Work task>
What you return should be exactly the lines from the one containing "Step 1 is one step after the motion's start" down to the final line of the listing, with nothing else.

Given data>
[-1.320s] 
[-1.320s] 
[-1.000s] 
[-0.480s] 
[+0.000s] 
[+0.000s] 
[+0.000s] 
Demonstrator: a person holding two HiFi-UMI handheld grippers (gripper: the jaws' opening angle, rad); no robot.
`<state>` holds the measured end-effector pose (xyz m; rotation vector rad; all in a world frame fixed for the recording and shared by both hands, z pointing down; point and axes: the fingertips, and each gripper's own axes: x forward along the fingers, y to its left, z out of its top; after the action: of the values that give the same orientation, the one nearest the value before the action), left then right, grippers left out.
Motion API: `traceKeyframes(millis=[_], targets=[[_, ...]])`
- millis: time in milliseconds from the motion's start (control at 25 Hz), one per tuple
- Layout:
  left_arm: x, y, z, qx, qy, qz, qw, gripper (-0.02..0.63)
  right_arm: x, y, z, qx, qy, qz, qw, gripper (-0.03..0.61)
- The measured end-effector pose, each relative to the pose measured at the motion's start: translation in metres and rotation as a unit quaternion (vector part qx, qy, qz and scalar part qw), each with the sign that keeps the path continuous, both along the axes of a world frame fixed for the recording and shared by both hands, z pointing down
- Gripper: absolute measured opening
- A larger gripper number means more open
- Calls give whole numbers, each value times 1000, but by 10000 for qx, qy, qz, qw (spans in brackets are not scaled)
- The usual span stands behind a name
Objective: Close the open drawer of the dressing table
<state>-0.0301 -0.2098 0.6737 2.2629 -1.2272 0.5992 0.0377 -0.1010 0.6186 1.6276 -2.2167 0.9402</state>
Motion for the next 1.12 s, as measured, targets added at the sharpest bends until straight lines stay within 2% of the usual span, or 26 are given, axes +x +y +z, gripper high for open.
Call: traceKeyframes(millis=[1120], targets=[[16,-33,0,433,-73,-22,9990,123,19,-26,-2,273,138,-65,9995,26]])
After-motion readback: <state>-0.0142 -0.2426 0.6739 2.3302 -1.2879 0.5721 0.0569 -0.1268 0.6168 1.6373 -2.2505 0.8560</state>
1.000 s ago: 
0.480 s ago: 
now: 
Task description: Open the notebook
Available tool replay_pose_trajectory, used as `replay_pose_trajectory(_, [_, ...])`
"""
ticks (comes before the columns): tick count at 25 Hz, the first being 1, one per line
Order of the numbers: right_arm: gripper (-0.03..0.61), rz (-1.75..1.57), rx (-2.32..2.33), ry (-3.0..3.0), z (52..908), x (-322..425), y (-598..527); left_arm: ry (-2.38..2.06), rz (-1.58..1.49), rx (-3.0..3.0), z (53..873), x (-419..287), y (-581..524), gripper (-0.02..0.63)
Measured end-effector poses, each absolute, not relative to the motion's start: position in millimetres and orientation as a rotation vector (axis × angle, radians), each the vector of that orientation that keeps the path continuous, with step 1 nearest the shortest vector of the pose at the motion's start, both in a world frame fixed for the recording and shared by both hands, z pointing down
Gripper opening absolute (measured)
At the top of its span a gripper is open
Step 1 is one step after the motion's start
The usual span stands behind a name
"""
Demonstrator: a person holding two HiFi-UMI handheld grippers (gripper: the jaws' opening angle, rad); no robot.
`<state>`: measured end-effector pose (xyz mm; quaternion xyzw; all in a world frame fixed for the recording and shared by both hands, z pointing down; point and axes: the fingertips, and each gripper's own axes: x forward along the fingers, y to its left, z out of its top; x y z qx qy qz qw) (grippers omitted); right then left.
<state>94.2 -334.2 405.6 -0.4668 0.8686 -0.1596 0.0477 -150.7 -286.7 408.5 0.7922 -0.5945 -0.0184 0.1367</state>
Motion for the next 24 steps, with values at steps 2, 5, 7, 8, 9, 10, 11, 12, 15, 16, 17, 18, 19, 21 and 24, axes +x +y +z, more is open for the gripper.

Solution to this exercise>
Step 1 is one step after the motion's start
The usual span stands behind a name
"""
Demonstrator: a person holding two HiFi-UMI handheld grippers (gripper: the jaws' opening angle, rad); no robot.
`<state>`: measured end-effector pose (xyz mm; quaternion xyzw; all in a world frame fixed for the recording and shared by both hands, z pointing down; point and axes: the fingertips, and each gripper's own axes: x forward along the fingers, y to its left, z out of its top; x y z qx qy qz qw) (grippers omitted); right then left.
<state>94.2 -334.2 405.6 -0.4668 0.8686 -0.1596 0.0477 -150.7 -286.7 408.5 0.7922 -0.5945 -0.0184 0.1367</state>
Motion for the next 24 steps, with values at steps 2, 5, 7, 8, 9, 10, 11, 12, 15, 16, 17, 18, 19, 21 and 24, axes +x +y +z, more is open for the gripper.

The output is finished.